Weitere Verfahren sind die chirurgische Kryotherapie (Zerstörung des Gewebes mit Kälte) und die Mesotherapie mit ihren Wirkstoff-Mikroinjektionen. Beim Micro-Needling wird die gezielte Verletzung der Hautoberfläche mit dünnen Nadeln genutzt: Es kommt zu einer gesteigerten Ausschüttung von Kollagen, mit der die Haut sich selbst regeneriert: Das Unterhautgewebe wird an den betroffenen Stellen aufgefüllt. Die Dehnungsstreifen am Bein und woanders verschwinden. Diese Methode bietet den Vorteil, dass die Patientin sie bei sich zuhause selbst durchführen kann. Sie benötigt dazu nur einen Dermaroller und das geeignete Desinfektionsmittel.

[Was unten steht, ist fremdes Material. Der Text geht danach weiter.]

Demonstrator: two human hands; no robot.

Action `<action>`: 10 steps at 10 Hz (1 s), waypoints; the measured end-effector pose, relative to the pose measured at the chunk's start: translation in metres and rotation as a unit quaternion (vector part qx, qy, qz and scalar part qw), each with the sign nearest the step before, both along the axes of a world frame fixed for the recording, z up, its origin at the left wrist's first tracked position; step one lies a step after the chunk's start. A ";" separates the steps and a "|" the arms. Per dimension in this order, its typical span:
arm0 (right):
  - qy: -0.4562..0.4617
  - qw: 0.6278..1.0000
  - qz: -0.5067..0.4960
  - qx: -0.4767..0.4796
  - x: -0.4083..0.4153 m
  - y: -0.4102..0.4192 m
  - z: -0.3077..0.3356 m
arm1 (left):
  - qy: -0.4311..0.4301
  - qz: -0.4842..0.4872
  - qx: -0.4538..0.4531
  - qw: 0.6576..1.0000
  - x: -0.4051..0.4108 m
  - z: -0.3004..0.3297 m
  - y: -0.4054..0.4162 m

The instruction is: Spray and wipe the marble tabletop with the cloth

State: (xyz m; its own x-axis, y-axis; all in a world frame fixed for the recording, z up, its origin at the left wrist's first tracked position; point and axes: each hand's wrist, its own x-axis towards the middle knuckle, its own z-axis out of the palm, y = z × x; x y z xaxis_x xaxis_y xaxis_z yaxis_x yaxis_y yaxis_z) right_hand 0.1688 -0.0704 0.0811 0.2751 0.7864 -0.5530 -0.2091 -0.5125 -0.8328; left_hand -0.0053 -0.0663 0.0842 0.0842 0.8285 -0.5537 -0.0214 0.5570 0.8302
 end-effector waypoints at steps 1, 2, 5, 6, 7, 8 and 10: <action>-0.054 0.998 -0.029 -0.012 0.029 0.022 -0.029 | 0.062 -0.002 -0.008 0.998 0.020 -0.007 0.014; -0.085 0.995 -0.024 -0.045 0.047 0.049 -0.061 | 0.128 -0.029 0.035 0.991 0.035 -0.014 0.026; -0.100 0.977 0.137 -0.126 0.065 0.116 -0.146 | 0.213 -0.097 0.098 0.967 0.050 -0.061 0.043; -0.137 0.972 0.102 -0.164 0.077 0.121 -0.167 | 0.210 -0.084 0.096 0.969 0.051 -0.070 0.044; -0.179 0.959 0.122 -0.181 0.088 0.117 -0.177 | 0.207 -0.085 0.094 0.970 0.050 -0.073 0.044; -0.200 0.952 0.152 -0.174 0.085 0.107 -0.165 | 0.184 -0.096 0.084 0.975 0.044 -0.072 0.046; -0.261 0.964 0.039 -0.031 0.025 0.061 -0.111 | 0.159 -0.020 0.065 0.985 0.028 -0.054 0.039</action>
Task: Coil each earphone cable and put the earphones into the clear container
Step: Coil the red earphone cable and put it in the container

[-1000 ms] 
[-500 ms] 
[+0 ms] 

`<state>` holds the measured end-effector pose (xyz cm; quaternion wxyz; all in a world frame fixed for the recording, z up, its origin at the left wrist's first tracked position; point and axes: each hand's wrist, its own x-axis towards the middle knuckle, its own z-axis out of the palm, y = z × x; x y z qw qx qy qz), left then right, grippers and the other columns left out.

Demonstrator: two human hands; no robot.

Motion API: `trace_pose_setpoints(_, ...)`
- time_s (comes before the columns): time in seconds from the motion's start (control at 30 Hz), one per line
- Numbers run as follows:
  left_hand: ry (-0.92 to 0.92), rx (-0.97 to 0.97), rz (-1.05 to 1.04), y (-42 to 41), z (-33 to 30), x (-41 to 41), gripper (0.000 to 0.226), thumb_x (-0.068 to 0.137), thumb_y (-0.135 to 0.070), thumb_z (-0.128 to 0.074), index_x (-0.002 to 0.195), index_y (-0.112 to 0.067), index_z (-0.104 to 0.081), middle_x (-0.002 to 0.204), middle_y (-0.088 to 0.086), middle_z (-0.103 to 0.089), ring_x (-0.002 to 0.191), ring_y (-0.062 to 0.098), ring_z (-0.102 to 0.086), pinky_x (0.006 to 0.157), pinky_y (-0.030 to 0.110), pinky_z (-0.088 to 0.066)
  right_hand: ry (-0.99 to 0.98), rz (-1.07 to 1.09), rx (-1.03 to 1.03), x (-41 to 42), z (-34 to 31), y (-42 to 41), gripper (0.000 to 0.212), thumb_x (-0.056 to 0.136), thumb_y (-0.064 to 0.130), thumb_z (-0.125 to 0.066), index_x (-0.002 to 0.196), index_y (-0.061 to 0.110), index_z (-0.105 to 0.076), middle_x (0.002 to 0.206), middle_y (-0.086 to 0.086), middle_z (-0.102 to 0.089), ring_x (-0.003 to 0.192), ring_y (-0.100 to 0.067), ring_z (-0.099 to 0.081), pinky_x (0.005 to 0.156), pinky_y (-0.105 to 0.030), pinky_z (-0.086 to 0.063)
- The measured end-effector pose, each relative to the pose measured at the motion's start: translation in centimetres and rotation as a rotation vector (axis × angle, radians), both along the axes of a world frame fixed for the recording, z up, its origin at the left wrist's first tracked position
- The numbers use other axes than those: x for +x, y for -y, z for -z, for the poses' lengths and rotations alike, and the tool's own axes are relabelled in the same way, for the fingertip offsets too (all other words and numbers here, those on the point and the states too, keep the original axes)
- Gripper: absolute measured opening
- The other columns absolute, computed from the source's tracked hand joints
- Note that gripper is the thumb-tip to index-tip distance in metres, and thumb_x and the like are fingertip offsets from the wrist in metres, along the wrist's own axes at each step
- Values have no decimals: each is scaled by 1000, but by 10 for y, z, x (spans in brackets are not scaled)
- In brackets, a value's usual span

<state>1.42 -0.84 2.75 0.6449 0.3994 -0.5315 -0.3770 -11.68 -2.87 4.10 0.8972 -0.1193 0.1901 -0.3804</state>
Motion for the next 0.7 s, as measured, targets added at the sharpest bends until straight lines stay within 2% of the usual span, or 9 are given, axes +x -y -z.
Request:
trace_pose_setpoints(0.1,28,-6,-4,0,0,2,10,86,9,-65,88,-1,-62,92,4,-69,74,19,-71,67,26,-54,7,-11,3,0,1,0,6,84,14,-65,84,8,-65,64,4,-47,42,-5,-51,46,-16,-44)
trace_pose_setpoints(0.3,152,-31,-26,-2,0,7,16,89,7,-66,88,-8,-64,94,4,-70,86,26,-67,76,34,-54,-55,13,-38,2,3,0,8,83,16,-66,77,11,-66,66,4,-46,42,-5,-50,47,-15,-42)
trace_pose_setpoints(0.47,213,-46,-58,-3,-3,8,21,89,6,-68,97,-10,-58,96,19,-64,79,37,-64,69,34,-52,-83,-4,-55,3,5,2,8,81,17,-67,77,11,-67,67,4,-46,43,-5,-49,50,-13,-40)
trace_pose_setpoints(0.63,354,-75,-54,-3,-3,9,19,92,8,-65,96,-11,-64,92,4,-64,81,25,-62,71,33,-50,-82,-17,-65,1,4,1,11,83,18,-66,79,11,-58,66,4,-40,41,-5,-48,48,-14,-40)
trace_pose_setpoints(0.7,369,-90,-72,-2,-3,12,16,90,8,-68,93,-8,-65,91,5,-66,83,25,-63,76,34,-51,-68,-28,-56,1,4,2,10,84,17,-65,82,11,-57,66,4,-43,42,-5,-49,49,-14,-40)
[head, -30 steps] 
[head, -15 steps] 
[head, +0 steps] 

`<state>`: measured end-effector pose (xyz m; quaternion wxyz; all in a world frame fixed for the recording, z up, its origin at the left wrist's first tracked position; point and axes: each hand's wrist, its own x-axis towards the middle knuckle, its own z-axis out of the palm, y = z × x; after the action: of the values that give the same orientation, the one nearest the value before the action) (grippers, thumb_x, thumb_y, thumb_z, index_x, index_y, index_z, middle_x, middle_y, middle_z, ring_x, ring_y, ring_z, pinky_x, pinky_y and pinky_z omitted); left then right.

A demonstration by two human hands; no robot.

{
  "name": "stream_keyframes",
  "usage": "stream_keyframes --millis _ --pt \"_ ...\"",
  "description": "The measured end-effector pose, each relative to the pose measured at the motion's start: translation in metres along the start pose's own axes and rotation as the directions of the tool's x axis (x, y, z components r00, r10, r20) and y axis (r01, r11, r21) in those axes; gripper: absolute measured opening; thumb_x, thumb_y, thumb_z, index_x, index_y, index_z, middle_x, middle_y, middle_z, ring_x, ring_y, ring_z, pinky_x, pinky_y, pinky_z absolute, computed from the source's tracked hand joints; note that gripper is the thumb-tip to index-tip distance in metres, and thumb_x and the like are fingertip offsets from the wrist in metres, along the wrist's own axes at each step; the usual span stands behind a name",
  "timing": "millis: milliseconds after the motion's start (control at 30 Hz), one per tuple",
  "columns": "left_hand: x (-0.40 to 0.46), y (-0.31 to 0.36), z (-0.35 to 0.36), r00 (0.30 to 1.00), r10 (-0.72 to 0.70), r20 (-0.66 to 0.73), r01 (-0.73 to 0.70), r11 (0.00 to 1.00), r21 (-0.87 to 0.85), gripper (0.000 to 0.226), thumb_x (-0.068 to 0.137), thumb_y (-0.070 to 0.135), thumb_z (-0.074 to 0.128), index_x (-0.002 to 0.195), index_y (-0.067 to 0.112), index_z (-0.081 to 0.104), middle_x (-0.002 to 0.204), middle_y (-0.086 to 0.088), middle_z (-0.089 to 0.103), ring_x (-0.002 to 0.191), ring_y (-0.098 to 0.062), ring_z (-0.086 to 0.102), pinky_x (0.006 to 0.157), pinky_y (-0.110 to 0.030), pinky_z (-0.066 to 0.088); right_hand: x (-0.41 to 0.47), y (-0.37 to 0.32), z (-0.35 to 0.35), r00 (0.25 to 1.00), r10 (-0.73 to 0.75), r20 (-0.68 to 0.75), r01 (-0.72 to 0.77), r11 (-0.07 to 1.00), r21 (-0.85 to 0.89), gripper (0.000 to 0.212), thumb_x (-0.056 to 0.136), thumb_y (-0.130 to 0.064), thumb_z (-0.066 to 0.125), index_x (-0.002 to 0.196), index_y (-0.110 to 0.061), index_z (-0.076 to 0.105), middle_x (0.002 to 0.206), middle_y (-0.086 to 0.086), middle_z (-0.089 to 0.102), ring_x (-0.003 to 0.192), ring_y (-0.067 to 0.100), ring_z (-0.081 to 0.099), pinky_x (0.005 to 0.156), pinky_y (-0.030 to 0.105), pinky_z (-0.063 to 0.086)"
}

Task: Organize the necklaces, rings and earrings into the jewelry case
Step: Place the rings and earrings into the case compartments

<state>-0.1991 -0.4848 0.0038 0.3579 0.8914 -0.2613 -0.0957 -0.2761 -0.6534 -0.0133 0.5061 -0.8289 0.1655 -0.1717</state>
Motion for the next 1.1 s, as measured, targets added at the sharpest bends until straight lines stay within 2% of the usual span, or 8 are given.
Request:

Leichte Dehnungsstreifen erfordern eine Nadel-Länge von 1,50 mm, tiefere Risse werden mit 2,00 mm-Nadeln behandelt. Eine vollständige Entfernung der Unterhaut-Risse ist medizinisch jedoch noch nicht möglich. Allerdings sorgen die Beauty-Verfahren dafür, dass sie nicht mehr so auffallen: Die Haut wird geglättet, das Gewebe teilweise regeneriert. So verblassen die Striae schneller.



Vorbeugung

Um den unansehnlichen Dehnungsstreifen vorzubeugen, empfiehlt es sich, das eigene Körpergewicht zu halten oder wenigstens nicht zu schnell zu- oder abzunehmen. Eine gesunde Ernährungsweise mit viel Obst und Gemüse und Sport können helfen, das Haut-Bindegewebe zu straffen. Außerdem macht Sport die Haut elastischer. Eine tägliche Trockenmassage mit einem Luffa-Handschuh ist durchblutungs- und stoffwechselanregend und kann ebenfalls dazu beitragen, dass die Dehnungsstreifen an den Beinen und woanders erst gar nicht auftauchen.

Das Einmassieren von hochwertigem Pflanzenöl in Kombination mit Vitamin E sowie Fertigsalben mit alpha-Tocopherol, Elastin, Kollagen, Hyaluron und Panthenol haben einen ähnlichen Effekt. Auch kalte Duschen sind zu diesem Zweck sehr sinnvoll. Wem das zu unangenehm ist, der kann auch eine 5-Minuten-Massage am Morgen und abends mit einem Noppenball machen: Dass sie die Haut-Durchblutung steigern, ist sogar wissenschaftlich bewiesen.